La Corte di Cassazione, con sentenza n. 7058/2022, ha stabilito che nelle cause di risarcimento danni derivanti da malattia professionale anche multifattoriale, il dipendente è tenuto a provare il solo nesso di causalità tra le mansioni espletate e la nocività dell’ambiente di lavoro.
Nella fattispecie, un dipendente di Enel Distribuzione S.p.A. adiva il Tribunale di Sulmona al fine di far accertare e dichiarare la responsabilità contrattuale e/o extracontrattuale dell’azienda nella causazione dei danni esistenziali, biologici, morali, patrimoniali e non, dovuti allo svolgimento di mansioni usuranti relative allo spostamento di carichi, esposizione a vibrazioni e posture incongrue, lamentando l’omissione da parte del datore di lavoro circa l’adozione di misure di tutela idonee a prevenire tali rischi.
Il Tribunale di Sulmona accoglieva la domanda avanzata dal dipendente, condannando la Società al pagamento di un risarcimento del danno pari a euro 40.612,96.
Avverso tale pronuncia, il datore di lavoro proponeva impugnazione innanzi alla Corte di Appello di L’Aquila, all’esito della quale, in riforma integrale della sentenza di primo grado, la domanda del lavoratore era rigettata.
Sul punto, i giudici di secondo grado rilevavano che il dipendente non aveva fornito prova sufficiente circa la sussistenza di omissioni datoriali specifiche e relative all’adozione di adeguate misure di sicurezza; che non sussisteva prova idonea in ordine al nesso di causalità tra attività lavorativa svolta e malattia denunciata, per accertare la sussistenza di una responsabilità contrattuale ex art. 2087 c.c., oppure per fatto illecito ai sensi dell’art. 2043 c.c.; e da ultimo, essendo una malattia multifattoriale, ai fini del riconoscimento del nesso di causalità era necessaria la sussistenza di una probabilità qualificata, supportata da adeguati riscontri di carattere epidemiologico, assenti nel caso di specie.
Avverso tale decisione, il lavoratore ha proposto ricorso per cassazione, cui ha resistito con controricorso Enel Distribuzione S.p.A.
Questi i principi espressi dalla Corte di Cassazione con sentenza n. 7058/2022.
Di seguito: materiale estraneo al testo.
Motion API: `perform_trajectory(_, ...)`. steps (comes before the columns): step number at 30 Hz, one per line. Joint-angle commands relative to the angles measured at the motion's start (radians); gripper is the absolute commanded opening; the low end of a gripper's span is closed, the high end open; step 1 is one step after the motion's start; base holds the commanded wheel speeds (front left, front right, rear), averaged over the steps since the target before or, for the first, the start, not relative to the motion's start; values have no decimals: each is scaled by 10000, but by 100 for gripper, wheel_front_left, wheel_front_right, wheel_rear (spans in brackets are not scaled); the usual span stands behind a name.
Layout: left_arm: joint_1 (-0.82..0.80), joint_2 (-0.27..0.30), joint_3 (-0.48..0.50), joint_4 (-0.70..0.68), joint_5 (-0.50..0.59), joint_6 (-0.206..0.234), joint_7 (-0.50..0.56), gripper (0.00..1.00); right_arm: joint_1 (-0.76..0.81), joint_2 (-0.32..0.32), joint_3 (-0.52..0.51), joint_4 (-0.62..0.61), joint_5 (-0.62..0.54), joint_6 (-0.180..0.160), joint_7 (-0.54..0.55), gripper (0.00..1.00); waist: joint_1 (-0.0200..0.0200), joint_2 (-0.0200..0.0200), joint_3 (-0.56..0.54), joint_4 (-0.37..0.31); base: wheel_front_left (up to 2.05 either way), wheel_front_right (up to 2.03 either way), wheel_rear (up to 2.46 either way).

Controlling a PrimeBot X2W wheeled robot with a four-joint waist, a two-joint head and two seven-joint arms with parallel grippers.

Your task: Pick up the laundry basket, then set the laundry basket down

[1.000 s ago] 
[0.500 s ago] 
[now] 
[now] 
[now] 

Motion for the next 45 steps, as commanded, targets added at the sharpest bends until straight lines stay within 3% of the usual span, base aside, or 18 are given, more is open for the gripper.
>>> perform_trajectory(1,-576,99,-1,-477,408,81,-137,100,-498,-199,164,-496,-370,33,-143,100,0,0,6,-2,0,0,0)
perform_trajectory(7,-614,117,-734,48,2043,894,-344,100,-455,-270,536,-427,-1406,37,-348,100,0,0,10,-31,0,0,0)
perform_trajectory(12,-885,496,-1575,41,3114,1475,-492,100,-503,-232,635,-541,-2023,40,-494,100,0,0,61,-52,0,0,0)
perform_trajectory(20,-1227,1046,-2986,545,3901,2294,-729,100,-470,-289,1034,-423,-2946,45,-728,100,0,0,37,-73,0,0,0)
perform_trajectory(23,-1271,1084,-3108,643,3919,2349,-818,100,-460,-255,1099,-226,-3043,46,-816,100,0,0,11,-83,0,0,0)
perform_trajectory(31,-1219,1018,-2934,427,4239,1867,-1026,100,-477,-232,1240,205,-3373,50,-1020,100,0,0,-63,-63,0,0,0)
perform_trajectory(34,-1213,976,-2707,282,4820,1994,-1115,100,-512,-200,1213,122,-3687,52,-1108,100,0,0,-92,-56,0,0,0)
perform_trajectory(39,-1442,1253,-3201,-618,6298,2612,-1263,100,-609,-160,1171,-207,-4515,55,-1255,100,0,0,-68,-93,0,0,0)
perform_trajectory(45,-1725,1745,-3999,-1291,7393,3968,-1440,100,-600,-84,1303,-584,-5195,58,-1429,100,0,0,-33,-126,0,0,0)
I giudici di legittimità hanno rilevato che la Corte di Appello, nel richiamare i principi relativi alla ripartizione dell’onere della prova in tema di responsabilità contrattuale o extracontrattuale, ha posto in capo al lavoratore il dovere di dimostrare la sussistenza di specifiche omissioni datoriali nell’adozione di misure antinfortunistiche richieste dalla particolarità del lavoro, dell’esperienza e della tecnica e idonee ad evitare il danno. Pertanto, solo ove fosse stata fornita tale evidenza, il datore di lavoro avrebbe dovuto provare di aver adottato tutte le cautele necessarie ad impedire il verificarsi del pregiudizio.
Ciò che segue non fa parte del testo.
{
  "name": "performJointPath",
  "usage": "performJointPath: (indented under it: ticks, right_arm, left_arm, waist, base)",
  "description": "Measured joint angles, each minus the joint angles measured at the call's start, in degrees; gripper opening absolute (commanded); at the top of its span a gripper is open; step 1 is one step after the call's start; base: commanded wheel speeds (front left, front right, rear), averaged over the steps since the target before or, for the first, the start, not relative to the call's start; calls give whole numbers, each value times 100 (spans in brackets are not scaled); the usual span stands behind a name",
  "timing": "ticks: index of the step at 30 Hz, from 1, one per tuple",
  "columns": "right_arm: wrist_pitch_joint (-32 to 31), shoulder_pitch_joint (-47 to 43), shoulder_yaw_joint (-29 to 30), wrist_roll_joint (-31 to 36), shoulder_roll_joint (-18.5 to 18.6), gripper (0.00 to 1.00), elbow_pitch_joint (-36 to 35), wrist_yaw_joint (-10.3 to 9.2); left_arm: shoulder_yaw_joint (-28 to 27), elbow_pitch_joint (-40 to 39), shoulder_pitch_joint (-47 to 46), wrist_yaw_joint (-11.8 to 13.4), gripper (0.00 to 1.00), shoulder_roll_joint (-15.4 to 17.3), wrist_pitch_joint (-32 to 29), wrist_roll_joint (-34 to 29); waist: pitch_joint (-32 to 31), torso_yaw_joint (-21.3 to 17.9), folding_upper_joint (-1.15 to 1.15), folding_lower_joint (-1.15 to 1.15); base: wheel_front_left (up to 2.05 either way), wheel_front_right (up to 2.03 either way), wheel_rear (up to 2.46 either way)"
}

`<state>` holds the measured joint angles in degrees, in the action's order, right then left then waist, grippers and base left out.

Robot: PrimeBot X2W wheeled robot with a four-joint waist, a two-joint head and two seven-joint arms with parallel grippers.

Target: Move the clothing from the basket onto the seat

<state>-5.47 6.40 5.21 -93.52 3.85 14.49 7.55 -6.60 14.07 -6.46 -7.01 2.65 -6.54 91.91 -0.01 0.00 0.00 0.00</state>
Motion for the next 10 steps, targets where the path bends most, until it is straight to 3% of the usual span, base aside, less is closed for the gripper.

Ad avviso della Suprema Corte, la predetta argomentazione è frutto di un errore di diritto in tema di ripartizione della prova, in quanto finisce per porre a carico del lavoratore la dimostrazione di violazioni commesse dal datore di lavoro. Ed invero, al dipendente spetta l’onere di provare il solo nesso di causalità tra mansioni espletate e nocività dell’ambiente di lavoro, rimanendo a carico del datore la dimostrazione di aver adottato le necessarie misure di sicurezza per impedire il verificarsi del danno, atteso che l’art. 2087 c.c. non configura un’ipotesi di responsabilità oggettiva, dal momento che la responsabilità del datore di lavoro “va collegata alla violazione di obblighi di comportamento imposti da norme di legge o suggeriti dalle conoscenze sperimentali o tecniche del momento”.
Sulla base delle suesposte motivazioni, la Corte ha accolto il ricorso, cassando in parte la sentenza impugnata con rinvio al giudice di secondo grado per il riesame del materiale istruttorio.